** DATA SEGMENT follows **

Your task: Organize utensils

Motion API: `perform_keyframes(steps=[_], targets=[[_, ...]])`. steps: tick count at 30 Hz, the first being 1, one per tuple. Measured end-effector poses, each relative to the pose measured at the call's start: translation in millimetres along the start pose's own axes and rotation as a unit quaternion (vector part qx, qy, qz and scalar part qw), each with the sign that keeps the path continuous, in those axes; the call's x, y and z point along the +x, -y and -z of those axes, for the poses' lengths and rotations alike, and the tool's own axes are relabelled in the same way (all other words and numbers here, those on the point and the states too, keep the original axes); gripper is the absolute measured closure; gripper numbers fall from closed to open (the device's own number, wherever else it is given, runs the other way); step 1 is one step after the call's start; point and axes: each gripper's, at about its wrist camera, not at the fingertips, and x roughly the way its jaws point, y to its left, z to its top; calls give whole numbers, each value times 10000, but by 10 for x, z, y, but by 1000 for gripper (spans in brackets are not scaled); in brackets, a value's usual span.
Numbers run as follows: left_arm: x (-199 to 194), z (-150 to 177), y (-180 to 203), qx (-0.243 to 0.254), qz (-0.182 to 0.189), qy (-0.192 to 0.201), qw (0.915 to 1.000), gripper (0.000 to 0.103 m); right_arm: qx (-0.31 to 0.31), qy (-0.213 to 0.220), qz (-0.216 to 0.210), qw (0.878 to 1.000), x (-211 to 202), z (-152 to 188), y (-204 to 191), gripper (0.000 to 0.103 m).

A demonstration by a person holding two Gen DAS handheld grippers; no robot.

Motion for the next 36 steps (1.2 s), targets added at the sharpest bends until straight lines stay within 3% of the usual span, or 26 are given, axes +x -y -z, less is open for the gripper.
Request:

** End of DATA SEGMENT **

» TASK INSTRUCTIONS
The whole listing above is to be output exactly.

» REPLY TO THE EXERCISE
Your task: Organize utensils

Motion API: `perform_keyframes(steps=[_], targets=[[_, ...]])`. steps: tick count at 30 Hz, the first being 1, one per tuple. Measured end-effector poses, each relative to the pose measured at the call's start: translation in millimetres along the start pose's own axes and rotation as a unit quaternion (vector part qx, qy, qz and scalar part qw), each with the sign that keeps the path continuous, in those axes; the call's x, y and z point along the +x, -y and -z of those axes, for the poses' lengths and rotations alike, and the tool's own axes are relabelled in the same way (all other words and numbers here, those on the point and the states too, keep the original axes); gripper is the absolute measured closure; gripper numbers fall from closed to open (the device's own number, wherever else it is given, runs the other way); step 1 is one step after the call's start; point and axes: each gripper's, at about its wrist camera, not at the fingertips, and x roughly the way its jaws point, y to its left, z to its top; calls give whole numbers, each value times 10000, but by 10 for x, z, y, but by 1000 for gripper (spans in brackets are not scaled); in brackets, a value's usual span.
Numbers run as follows: left_arm: x (-199 to 194), z (-150 to 177), y (-180 to 203), qx (-0.243 to 0.254), qz (-0.182 to 0.189), qy (-0.192 to 0.201), qw (0.915 to 1.000), gripper (0.000 to 0.103 m); right_arm: qx (-0.31 to 0.31), qy (-0.213 to 0.220), qz (-0.216 to 0.210), qw (0.878 to 1.000), x (-211 to 202), z (-152 to 188), y (-204 to 191), gripper (0.000 to 0.103 m).

A demonstration by a person holding two Gen DAS handheld grippers; no robot.

Motion for the next 36 steps (1.2 s), targets added at the sharpest bends until straight lines stay within 3% of the usual span, or 26 are given, axes +x -y -z, less is open for the gripper.
Request:

Nothing more will be written for this answer.